- **Problem requirements**
Go through the lines below and copy each one that holds the string "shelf".

- **Input data**
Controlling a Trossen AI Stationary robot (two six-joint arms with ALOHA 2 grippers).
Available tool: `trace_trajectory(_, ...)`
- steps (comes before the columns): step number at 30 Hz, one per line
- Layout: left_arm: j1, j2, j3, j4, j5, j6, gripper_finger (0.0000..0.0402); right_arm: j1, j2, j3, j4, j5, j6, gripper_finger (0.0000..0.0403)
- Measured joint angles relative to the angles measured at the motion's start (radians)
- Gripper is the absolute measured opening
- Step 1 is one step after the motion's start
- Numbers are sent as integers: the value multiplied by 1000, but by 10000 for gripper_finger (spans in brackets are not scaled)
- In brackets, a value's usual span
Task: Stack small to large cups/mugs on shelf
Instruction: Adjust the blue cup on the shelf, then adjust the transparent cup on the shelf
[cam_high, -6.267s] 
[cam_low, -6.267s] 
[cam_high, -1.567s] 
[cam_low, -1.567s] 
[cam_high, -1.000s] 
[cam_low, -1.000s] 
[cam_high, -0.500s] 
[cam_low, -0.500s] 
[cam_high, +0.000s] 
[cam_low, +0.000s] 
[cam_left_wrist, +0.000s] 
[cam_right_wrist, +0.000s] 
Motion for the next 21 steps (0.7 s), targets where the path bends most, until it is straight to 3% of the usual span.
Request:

- **Solution**
Task: Stack small to large cups/mugs on shelf
Instruction: Adjust the blue cup on the shelf, then adjust the transparent cup on the shelf

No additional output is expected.